The 1970 Chevrolet Chevelle was known as "America's most popular mid-size car", and for good reason.
The Chevelle was marketed to target a wide audience, from families with kids to the teens who wanted a muscle car for date night. Chevelle was General Motors' do-it-all model for a number of years, and the 1970 version had a huge number of optional packages that crossed over a large segment of the buying audience. Leading Up To 1970 The Chevelle was first produced in 1964 and was available as a 2-door hardtop, coupe, sedan, convertible or wagon. The 4-door variety was also built as either a sedan or wagon, and the public had a good number of packaging options for this mid-to-full size automobile.
The engines ranged in size from the small 194 cubic inch in-line 6-cylinder to the large 396 cubic inch V-8, and by the late 1960s the body had been lengthened and a more sporty, muscle-type front end was introduced.

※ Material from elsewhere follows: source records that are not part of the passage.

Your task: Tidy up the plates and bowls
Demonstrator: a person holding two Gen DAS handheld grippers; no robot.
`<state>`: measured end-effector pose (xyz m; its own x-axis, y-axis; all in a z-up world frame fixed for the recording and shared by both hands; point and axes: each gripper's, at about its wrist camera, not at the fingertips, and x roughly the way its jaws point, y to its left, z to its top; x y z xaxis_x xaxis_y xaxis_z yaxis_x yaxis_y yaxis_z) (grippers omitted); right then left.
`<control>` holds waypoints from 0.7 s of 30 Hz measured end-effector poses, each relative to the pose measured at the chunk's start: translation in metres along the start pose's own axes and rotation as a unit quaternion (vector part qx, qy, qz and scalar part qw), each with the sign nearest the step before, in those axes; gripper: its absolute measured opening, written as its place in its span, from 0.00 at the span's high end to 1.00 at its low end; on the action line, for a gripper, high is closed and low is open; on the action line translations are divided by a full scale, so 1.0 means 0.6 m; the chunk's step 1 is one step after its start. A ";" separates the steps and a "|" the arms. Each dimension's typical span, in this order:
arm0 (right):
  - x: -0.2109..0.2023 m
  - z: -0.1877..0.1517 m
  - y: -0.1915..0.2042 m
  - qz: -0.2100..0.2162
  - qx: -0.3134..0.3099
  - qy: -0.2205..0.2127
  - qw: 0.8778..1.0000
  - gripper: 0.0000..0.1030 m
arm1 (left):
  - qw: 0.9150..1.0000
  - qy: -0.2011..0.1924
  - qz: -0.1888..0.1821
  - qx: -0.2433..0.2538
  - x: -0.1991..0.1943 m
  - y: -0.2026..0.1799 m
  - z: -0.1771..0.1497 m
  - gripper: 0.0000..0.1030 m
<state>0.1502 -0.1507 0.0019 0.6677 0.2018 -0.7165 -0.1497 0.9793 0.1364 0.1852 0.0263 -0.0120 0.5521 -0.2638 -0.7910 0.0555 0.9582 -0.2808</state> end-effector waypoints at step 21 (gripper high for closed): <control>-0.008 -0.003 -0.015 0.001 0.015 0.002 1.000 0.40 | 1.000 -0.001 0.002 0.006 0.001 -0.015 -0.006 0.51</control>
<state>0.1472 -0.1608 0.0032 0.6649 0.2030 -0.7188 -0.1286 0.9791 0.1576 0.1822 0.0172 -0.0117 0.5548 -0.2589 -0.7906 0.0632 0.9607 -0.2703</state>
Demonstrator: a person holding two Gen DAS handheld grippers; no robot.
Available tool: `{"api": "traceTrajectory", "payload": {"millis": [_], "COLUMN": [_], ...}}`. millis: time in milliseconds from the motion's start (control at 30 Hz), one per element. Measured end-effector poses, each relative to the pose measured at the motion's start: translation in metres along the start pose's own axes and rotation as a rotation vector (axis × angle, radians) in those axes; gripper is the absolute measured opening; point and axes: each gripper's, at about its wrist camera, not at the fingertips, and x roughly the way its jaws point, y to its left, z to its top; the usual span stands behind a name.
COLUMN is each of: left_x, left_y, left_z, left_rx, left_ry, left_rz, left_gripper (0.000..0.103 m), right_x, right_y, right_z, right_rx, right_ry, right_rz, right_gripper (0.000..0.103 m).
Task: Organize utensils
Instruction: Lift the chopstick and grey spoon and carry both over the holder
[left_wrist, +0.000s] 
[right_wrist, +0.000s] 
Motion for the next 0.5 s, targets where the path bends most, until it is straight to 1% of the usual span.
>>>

Nearly all the innovative technological advances in design and safety being incorporated into American cars found their way immediately into the Chevelle, including the dual master cylinder braking system and collapsible steering columns. By 1970, the Chevelle rode lower to the ground, had a more shapely tapered front end and included the new shoulder belts for outboard front seats as well as side lighting and Astro Ventilation.
The 1970 Chevelle Models Chevrolet decided that it was time to market the Chevelle as a true muscle car as well as a family sedan, and in that year introduced the vehicle with the optional LS-6 trim. This car had a very powerful 454 cubic inch V-8 engine, giving Chevelle the right to be called a fearless roadster, despite its larger size. The cowl induction hood, dual exhaust and rectangular port cylinder heads all gave the vehicle a monster look that was in sharp contrast to the more conservative trims being purchased by middle class America. Despite this aggressive foray into the performance niche, Chevelle remained first and foremost a mid-size sedan, available with either a 6-cylinder or 350 cubic inch V-8, and built as either a 2-door sedan or 4-door coupe.
The Nomad variety and the Concours editions were part of the two-series lineup now known as Deluxe and Malibu. The 396 cubic inch engine was being discontinued, offered only as an options package. About 355,000 Chevelles were manufactured with the smaller V-8 during 1970, and approximately 50,000 of the SS396 option model were built during the year. In addition, about 35,000 Chevelle station wagons were produced for the model year 1970; they were also fitted with the standard V-8 engine.
Nearly all the V-8 engines installed in the 1970 Chevelle trims were either 327 cubic inch or 350 cubic inch size. At the time, Chevelle was in basically the same automobile class as the Nova in terms of vehicle size, and only slightly smaller than the full-size Impala, which was the top-selling auto in the U.S. for 1970 and 1971. A base model Chevelle retailed for about $2,700-$3,200, depending on trim level and optional extras. The limited SS396 sold for about $3,500 for the Sport Coupe and about $3,700 for the convertible style.
A new generation of Chevelle autos were produced between 1973 and 1977, and although sales were more than satisfactory, Chevrolet decided to discontinue the car before the '78 models were announced. And today the 1970 Chevelle 458 V-8 engine edition is one of the most treasured collectibles in the automobile world.